═════ RECORDED INFORMATION ═════
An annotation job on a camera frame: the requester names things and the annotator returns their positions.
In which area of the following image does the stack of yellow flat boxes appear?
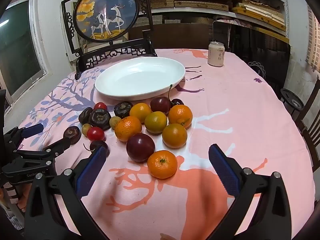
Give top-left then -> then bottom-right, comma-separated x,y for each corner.
232,2 -> 287,30

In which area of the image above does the white oval plate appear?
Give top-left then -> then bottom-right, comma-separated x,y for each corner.
94,57 -> 186,102

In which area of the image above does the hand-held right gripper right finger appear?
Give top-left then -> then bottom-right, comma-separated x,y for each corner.
208,144 -> 293,240

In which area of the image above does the window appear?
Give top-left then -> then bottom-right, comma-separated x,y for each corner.
0,0 -> 47,99

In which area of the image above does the orange mandarin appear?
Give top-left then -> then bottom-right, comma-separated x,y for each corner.
114,116 -> 142,142
147,150 -> 178,179
168,104 -> 193,130
162,123 -> 188,148

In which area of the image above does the yellow-brown longan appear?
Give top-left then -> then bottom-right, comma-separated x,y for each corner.
81,123 -> 92,137
109,116 -> 122,128

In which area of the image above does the dark wooden cabinet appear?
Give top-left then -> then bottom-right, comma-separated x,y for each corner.
127,22 -> 292,93

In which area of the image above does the round black stand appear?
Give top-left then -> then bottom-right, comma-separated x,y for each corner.
279,88 -> 305,111

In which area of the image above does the white cylindrical jar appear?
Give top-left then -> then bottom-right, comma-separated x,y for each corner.
207,41 -> 225,67

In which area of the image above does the greenish-yellow mandarin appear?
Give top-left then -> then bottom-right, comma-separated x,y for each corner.
144,111 -> 167,134

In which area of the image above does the dark red plum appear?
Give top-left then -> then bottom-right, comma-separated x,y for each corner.
126,133 -> 156,162

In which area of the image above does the pink printed tablecloth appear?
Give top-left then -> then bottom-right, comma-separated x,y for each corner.
15,48 -> 316,240

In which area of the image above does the large dark water chestnut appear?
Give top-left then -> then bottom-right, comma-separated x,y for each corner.
89,109 -> 112,131

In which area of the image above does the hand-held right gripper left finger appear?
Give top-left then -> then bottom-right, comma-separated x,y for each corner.
24,145 -> 108,240

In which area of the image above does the yellow-orange mandarin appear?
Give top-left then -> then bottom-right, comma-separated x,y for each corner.
129,103 -> 152,123

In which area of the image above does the dark wooden chair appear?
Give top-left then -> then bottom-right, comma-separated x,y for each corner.
294,75 -> 320,162
61,0 -> 158,81

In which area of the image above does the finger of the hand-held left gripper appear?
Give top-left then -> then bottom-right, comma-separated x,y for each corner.
41,137 -> 72,159
4,124 -> 44,153
═════
### YOUR INSTRUCTIONS
Pick each line holding the word "orange" out of the data and copy it.

### ANSWER BOX
In which area of the image above does the orange mandarin appear?
In which area of the image above does the yellow-orange mandarin appear?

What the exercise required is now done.